Study finds that colleges fail to recognize the potential of students who did not complete their degree

A recent study that delves into how California colleges frequently underestimate the potential of students who drop out elucidates strategies that colleges can employ to assist these students, known as “comebackers,” in successfully achieving their degrees.

Instead of facilitating the return process for these students, colleges often make it convoluted and erect barriers, as detailed in a report titled “From Setback to Success: Meeting Comebacker Students Where They Are” published by California Competes, a nonpartisan organization focusing on policy and research.

“If you didn’t make it, it’s your fault.

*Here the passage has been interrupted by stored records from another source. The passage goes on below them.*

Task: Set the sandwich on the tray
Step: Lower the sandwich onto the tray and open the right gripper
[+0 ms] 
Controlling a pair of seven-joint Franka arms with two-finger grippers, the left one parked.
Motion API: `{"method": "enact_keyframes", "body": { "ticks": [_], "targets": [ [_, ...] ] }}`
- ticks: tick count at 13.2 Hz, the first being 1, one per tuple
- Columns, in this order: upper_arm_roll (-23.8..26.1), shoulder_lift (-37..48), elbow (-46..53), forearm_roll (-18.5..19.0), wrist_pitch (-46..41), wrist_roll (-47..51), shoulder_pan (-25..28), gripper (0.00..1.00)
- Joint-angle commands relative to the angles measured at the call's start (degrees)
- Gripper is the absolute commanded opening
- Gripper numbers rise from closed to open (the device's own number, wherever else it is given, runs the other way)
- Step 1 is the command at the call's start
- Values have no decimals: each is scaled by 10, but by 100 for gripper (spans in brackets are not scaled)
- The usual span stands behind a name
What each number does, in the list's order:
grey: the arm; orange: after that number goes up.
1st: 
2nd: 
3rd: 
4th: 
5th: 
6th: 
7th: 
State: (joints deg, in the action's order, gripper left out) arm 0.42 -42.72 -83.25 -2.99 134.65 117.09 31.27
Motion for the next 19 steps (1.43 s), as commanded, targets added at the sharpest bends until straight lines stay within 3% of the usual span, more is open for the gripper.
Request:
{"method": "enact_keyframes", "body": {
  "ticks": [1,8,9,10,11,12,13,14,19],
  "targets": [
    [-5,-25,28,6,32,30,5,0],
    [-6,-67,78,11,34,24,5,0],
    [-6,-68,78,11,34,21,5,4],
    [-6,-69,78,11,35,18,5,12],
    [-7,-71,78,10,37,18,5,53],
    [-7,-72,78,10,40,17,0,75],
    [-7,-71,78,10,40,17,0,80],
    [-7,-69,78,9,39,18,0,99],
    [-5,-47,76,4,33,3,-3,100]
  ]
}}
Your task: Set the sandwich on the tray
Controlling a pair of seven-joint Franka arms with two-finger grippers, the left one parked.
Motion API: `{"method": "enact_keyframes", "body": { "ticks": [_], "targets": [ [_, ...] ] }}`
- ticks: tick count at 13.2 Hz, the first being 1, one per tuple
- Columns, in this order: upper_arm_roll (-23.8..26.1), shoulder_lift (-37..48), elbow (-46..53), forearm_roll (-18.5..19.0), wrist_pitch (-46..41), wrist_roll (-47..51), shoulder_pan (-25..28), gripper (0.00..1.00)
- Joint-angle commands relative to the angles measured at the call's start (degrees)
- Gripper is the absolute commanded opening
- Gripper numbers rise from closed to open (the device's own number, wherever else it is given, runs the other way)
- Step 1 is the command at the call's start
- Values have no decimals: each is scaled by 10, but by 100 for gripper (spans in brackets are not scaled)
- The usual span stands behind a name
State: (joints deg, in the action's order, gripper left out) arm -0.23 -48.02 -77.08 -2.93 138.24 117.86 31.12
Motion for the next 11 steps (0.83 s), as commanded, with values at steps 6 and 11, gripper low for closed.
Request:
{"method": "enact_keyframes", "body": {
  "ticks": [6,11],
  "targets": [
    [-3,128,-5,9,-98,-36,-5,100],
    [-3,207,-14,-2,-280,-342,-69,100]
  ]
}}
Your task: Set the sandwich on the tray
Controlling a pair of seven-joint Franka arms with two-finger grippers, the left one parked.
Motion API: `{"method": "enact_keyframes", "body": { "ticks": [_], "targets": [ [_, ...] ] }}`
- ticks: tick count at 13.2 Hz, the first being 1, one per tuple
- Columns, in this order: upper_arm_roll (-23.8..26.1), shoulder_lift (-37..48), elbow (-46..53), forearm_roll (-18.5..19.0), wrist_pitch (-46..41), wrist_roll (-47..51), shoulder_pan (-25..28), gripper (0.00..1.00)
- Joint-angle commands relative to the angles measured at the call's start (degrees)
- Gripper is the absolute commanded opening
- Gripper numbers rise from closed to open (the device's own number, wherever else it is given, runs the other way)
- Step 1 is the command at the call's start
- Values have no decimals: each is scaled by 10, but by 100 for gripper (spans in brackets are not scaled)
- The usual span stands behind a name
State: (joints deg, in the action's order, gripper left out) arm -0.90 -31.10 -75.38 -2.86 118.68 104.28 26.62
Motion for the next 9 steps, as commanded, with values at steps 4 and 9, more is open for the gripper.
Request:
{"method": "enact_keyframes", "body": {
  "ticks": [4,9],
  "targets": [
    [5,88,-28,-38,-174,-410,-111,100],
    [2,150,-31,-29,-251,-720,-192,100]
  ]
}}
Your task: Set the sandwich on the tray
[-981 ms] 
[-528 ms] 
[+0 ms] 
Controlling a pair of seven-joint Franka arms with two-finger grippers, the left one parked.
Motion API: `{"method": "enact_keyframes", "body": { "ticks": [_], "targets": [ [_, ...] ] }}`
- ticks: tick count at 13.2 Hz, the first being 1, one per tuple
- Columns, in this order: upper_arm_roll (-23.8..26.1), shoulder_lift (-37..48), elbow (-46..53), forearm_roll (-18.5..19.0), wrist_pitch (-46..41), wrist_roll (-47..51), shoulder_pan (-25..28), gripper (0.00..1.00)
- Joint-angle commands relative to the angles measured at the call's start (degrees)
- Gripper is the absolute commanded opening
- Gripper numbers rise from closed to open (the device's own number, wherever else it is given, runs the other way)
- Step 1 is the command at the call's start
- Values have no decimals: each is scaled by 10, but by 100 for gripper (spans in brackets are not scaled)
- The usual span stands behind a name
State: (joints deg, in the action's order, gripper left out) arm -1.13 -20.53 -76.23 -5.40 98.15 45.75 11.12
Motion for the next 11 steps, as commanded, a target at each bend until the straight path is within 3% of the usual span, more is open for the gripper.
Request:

If you want to come back, good luck to you,” remarked Su Jin Jez, the CEO of California Competes, highlighting the intricate process that comebackers navigate when attempting to re-enroll in college.

Based on interviews with more than 50 students who resumed their college education and successfully completed their degrees at Sacramento State and Shasta College, the report, released on Feb. 5, identified various factors that could hinder a student’s efforts to return to college, including outstanding library fines and parking fees, the need to repeat the entire enrollment process, and disqualification for financial aid due to past poor grades.

According to a 2021 report by the National Student Clearinghouse Research Center, more than 6 million Californians have attended college without obtaining a degree, underscoring the significance of engaging with these students, particularly from an equity standpoint, as many comebackers belong to low-income or minority groups.

The report emphasizes that overlooking these students can have significant ramifications not only for the individuals themselves but also for the state’s economy, impacting workforce development and the ability of employers to find suitably skilled workers.

One of the co-researchers involved in designing the study, Jennifer Liberty, is a comebacker herself who is now pursing a master’s degree in psychology.

Various factors contribute to students’ dropping out of college, including job responsibilities, caregiving duties, and institutional challenges such as loss of financial aid or inflexible schedules, all of which can complicate the balancing act between academic pursuits and other obligations.

Comebackers Bring ‘So Many Skills’

The report advocates for colleges to offer greater flexibility in class structures, encourage student return, and change the perception of comebackers.

Buffy Tanner, the director of innovation and special projects at Shasta College, highlighted that discussions about students who discontinue college often focus on their deficiencies, such as lack of recent academic exposure, rusty math skills, and financial aid concerns.

During a webinar centered on the report, Tanner emphasized that individuals who reenter educational environments typically bring a wealth of practical experience, teamwork skills, and professional acumen that can greatly benefit collegiate settings.

Many students abandon their academic pursuits when faced with challenges such as academic probation, a term the report suggests should be reframed to prevent negative connotations and perceptions.

The report further suggests providing additional support for comebackers who struggle academically to prevent feelings of inadequacy and disengagement.

Tanner stressed that catering to returning students’ needs not only benefits them but also enhances the overall educational environment for all students by offering more flexible course schedules and alternative class formats.

Proposals for restructured academic calendars, including shorter, more frequent class formats like intensive eight-week programs, aim to make education more accessible and adaptable to students’ diverse schedules, ultimately increasing engagement and participation.

Despite the ongoing challenges in higher education enrollment, particularly evident in California’s community colleges due to the pandemic, the pool of students with incomplete college experiences represents a valuable asset in meeting the state’s goals in key areas like environmental sustainability and housing development.

Jez emphasized the critical importance of enabling marginalized populations to access and complete college degrees to achieve broader societal objectives.